Data records:

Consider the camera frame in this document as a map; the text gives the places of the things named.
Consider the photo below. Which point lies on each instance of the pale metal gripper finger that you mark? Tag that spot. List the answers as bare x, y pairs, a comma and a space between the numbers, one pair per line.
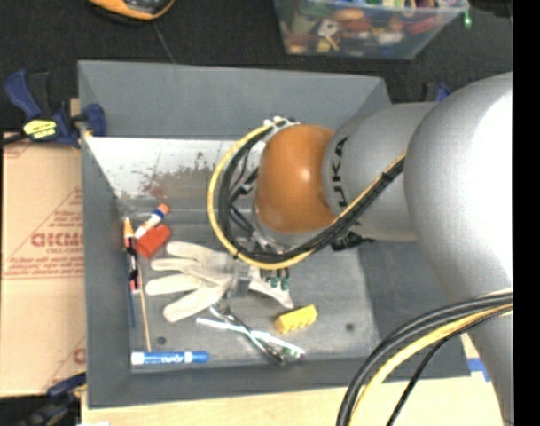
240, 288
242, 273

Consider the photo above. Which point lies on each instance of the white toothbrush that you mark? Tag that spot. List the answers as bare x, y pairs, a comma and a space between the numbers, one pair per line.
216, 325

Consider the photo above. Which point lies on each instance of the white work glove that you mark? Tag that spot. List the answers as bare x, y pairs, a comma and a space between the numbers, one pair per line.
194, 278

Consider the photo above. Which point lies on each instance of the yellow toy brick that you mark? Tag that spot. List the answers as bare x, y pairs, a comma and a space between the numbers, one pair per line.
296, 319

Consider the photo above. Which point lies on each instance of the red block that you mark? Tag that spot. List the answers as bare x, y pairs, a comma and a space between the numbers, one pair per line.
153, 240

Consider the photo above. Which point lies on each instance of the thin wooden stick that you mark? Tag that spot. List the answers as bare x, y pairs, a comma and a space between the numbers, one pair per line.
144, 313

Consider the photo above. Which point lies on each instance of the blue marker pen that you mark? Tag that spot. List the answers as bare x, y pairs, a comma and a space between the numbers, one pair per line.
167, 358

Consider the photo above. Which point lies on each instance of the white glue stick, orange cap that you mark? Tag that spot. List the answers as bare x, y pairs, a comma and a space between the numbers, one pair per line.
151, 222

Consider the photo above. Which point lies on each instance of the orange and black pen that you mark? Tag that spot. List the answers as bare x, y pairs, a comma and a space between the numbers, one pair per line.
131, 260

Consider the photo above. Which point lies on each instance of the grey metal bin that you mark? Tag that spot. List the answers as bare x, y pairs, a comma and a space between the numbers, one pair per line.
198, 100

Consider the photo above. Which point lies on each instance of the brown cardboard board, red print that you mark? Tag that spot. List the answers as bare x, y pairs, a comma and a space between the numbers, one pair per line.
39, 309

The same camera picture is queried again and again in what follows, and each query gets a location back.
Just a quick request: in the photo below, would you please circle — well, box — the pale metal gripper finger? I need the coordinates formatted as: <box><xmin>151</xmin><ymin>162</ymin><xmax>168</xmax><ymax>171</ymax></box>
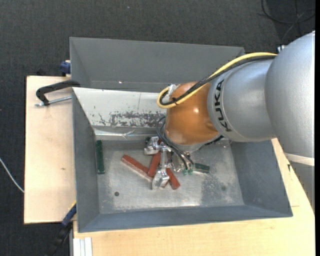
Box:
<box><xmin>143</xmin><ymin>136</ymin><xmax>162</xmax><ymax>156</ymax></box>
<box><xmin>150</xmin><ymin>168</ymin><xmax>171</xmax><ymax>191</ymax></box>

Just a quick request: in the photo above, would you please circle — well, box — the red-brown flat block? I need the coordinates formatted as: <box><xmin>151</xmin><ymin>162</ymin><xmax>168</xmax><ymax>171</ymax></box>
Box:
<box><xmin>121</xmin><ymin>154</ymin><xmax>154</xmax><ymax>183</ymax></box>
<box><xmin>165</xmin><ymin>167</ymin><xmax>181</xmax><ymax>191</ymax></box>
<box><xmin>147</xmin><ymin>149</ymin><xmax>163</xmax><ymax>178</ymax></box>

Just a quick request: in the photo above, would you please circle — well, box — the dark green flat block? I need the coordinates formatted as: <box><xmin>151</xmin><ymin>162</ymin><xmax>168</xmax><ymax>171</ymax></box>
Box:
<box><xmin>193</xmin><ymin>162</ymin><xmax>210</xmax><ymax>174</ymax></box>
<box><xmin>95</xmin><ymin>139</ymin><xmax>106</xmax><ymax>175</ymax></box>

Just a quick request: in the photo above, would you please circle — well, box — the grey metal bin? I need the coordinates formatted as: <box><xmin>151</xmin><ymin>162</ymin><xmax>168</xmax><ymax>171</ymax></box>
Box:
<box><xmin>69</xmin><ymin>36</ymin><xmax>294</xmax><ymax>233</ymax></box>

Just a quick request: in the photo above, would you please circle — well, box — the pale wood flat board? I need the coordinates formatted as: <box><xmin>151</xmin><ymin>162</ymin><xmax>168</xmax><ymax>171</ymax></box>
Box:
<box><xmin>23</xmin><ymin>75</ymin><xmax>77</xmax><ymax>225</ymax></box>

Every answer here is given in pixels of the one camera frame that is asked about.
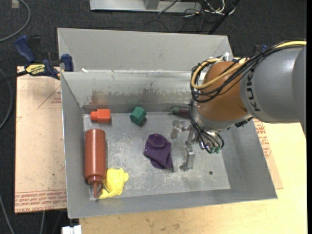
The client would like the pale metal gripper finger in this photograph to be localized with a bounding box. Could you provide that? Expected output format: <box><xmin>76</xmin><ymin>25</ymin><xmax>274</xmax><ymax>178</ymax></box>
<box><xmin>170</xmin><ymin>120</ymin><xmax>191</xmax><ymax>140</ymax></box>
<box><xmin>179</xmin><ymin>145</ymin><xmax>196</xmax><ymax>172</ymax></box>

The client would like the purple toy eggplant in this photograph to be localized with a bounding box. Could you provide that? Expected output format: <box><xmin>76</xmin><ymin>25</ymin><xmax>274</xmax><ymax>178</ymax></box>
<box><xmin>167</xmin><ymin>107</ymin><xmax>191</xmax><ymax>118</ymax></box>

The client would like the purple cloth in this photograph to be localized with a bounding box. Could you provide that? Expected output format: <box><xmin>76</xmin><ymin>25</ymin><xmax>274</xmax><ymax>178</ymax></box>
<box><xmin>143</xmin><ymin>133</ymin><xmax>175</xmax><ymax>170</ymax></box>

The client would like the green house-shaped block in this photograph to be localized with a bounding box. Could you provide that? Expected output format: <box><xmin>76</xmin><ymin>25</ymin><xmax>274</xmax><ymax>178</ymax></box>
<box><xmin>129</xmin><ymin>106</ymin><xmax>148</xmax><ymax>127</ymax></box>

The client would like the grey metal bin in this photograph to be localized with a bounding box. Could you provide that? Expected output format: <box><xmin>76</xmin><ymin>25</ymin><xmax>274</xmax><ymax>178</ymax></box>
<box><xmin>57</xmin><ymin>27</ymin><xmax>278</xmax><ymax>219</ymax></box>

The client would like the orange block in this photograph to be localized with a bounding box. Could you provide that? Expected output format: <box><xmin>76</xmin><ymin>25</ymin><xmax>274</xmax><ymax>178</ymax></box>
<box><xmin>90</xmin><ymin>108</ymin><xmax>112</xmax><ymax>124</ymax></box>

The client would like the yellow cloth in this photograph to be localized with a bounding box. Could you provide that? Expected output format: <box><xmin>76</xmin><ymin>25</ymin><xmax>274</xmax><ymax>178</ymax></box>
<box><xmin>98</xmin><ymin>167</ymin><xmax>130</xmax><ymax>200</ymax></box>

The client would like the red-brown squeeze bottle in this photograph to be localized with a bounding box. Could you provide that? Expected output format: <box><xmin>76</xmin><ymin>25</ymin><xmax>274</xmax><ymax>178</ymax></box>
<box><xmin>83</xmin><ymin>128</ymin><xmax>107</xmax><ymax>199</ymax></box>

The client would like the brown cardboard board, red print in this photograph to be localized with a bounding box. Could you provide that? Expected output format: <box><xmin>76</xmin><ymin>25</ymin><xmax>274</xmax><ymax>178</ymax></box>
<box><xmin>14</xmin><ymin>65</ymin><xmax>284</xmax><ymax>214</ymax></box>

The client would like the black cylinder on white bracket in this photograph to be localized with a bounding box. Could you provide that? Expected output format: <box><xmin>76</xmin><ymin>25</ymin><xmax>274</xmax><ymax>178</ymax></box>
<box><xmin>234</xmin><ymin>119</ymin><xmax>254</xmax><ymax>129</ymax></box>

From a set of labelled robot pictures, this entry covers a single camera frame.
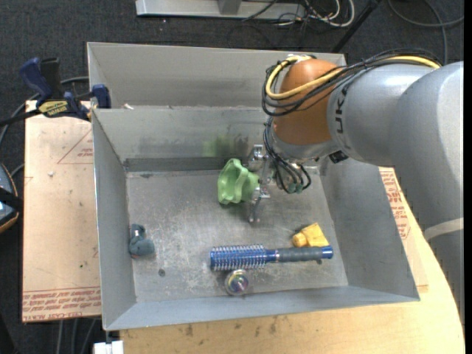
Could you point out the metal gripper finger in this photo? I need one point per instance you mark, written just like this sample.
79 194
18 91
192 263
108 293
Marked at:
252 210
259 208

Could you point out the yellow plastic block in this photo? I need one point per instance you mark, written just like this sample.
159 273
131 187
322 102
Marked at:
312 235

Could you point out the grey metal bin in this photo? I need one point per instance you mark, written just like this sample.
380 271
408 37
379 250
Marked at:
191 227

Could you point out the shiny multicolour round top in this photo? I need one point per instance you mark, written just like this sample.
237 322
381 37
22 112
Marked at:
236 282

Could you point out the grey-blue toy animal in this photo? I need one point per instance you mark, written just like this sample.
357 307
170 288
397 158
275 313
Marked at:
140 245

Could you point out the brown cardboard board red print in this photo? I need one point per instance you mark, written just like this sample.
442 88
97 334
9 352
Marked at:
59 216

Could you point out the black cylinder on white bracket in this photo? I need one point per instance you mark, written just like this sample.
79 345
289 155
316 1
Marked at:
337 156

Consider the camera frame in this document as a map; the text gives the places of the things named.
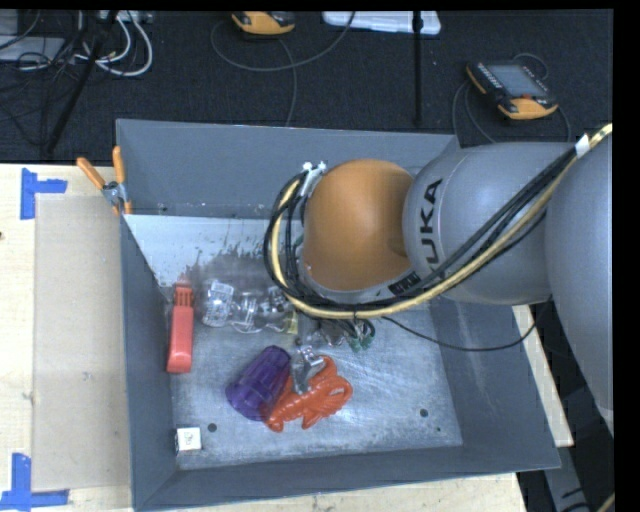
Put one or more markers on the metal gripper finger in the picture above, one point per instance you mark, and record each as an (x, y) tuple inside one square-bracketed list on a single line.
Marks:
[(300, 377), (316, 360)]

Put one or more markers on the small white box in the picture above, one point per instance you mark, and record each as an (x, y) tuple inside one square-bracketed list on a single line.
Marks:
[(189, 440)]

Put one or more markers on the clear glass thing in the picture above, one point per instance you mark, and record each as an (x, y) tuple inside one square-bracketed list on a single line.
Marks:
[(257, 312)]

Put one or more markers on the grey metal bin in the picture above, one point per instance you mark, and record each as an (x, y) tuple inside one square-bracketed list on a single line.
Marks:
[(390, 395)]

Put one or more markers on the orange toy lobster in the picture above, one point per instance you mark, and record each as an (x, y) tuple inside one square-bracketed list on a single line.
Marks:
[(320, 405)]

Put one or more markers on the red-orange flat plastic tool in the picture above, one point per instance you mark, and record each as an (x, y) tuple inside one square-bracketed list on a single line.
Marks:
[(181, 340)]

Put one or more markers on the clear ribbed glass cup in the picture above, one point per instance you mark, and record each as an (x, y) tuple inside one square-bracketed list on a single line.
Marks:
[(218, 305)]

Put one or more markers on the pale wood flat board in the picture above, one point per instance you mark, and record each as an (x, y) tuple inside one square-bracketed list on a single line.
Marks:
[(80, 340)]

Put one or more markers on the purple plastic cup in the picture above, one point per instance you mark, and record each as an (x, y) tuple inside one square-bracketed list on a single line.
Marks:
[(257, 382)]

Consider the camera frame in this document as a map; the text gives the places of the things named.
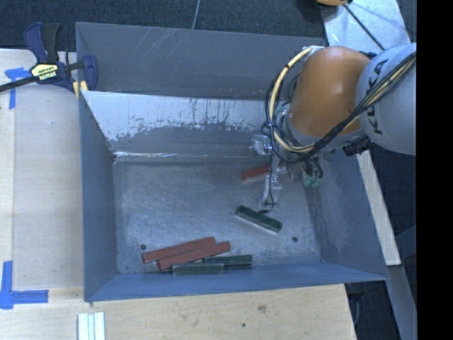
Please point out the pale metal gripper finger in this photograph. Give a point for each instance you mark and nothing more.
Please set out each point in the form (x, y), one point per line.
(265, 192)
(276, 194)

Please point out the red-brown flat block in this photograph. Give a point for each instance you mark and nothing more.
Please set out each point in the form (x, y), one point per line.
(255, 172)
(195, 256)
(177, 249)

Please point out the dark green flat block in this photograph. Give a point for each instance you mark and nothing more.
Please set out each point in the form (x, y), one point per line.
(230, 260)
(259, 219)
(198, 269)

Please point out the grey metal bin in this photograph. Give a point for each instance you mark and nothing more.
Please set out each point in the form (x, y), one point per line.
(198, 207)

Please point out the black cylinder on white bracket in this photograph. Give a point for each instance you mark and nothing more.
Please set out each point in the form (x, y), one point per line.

*What to produce*.
Your response should contain each line of the entries above that holds the string "localized".

*Task solution*.
The client would like the pale metal gripper finger in this photograph to be localized with a bounding box. Could you provide that? Expected output format: <box><xmin>76</xmin><ymin>25</ymin><xmax>274</xmax><ymax>178</ymax></box>
The client would like the purple toy eggplant in this photograph to be localized with a bounding box. Could you provide that? Expected output format: <box><xmin>76</xmin><ymin>25</ymin><xmax>274</xmax><ymax>178</ymax></box>
The client would like the purple cloth in this photograph to be localized with a bounding box. Could you provide that? Expected output format: <box><xmin>76</xmin><ymin>25</ymin><xmax>274</xmax><ymax>178</ymax></box>
The client would like the green house-shaped block in this photograph to be localized with a bounding box. Could you provide that? Expected output format: <box><xmin>76</xmin><ymin>25</ymin><xmax>274</xmax><ymax>178</ymax></box>
The client would like the grey metal bin in this photograph to be localized with a bounding box. Could you provide that? Expected output format: <box><xmin>76</xmin><ymin>25</ymin><xmax>274</xmax><ymax>178</ymax></box>
The client would like the orange block in this photograph to be localized with a bounding box. Could you provide that? Expected output format: <box><xmin>76</xmin><ymin>25</ymin><xmax>274</xmax><ymax>178</ymax></box>
The client would like the yellow cloth in this photograph to be localized with a bounding box. Could you provide that? Expected output format: <box><xmin>76</xmin><ymin>25</ymin><xmax>274</xmax><ymax>178</ymax></box>
The client would like the red-brown squeeze bottle in this photograph to be localized with a bounding box. Could you provide that? Expected output format: <box><xmin>76</xmin><ymin>25</ymin><xmax>274</xmax><ymax>178</ymax></box>
The client would like the brown cardboard board, red print in this photograph to be localized with a bounding box. Could you provide that? Expected output format: <box><xmin>76</xmin><ymin>25</ymin><xmax>274</xmax><ymax>178</ymax></box>
The client would like the black cylinder on white bracket in this photograph to be localized with a bounding box. Could you provide that? Expected output format: <box><xmin>76</xmin><ymin>25</ymin><xmax>274</xmax><ymax>178</ymax></box>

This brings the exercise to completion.